# [Task requirements]
Start the output with the opening line of the listing below and continue, reproducing each line exactly, up to and including the line that contains "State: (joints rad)".
--------
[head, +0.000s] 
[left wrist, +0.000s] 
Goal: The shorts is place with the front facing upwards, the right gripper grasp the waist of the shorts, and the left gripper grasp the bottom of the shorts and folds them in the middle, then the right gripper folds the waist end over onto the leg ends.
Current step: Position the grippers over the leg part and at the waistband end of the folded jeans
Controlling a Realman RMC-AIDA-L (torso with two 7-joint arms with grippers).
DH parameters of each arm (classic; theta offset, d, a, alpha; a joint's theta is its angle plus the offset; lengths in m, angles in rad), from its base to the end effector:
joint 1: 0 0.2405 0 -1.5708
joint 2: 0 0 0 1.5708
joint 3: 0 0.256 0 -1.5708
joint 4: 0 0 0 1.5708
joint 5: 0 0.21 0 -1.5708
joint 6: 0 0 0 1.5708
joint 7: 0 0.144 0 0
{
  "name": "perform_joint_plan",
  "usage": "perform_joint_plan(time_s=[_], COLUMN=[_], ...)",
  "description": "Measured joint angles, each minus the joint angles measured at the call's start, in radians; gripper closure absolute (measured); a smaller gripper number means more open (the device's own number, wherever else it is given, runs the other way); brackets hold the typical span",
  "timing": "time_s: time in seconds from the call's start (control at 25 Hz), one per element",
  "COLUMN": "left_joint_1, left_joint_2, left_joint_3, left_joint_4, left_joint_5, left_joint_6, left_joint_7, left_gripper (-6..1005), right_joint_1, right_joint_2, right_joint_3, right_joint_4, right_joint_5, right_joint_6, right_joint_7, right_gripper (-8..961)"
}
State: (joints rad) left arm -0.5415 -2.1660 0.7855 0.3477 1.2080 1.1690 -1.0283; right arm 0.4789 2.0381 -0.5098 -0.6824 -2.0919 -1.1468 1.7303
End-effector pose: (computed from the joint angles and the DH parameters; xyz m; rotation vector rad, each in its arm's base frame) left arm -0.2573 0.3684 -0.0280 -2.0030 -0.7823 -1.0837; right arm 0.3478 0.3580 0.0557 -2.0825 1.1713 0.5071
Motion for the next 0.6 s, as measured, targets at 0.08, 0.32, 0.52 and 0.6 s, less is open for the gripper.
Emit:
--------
# [Final answer]
[head, +0.000s] 
[left wrist, +0.000s] 
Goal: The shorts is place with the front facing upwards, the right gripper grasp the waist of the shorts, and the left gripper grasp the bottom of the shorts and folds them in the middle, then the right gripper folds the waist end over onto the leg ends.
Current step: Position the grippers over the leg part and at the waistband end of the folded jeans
Controlling a Realman RMC-AIDA-L (torso with two 7-joint arms with grippers).
DH parameters of each arm (classic; theta offset, d, a, alpha; a joint's theta is its angle plus the offset; lengths in m, angles in rad), from its base to the end effector:
joint 1: 0 0.2405 0 -1.5708
joint 2: 0 0 0 1.5708
joint 3: 0 0.256 0 -1.5708
joint 4: 0 0 0 1.5708
joint 5: 0 0.21 0 -1.5708
joint 6: 0 0 0 1.5708
joint 7: 0 0.144 0 0
{
  "name": "perform_joint_plan",
  "usage": "perform_joint_plan(time_s=[_], COLUMN=[_], ...)",
  "description": "Measured joint angles, each minus the joint angles measured at the call's start, in radians; gripper closure absolute (measured); a smaller gripper number means more open (the device's own number, wherever else it is given, runs the other way); brackets hold the typical span",
  "timing": "time_s: time in seconds from the call's start (control at 25 Hz), one per element",
  "COLUMN": "left_joint_1, left_joint_2, left_joint_3, left_joint_4, left_joint_5, left_joint_6, left_joint_7, left_gripper (-6..1005), right_joint_1, right_joint_2, right_joint_3, right_joint_4, right_joint_5, right_joint_6, right_joint_7, right_gripper (-8..961)"
}
State: (joints rad) left arm -0.5415 -2.1660 0.7855 0.3477 1.2080 1.1690 -1.0283; right arm 0.4789 2.0381 -0.5098 -0.6824 -2.0919 -1.1468 1.7303

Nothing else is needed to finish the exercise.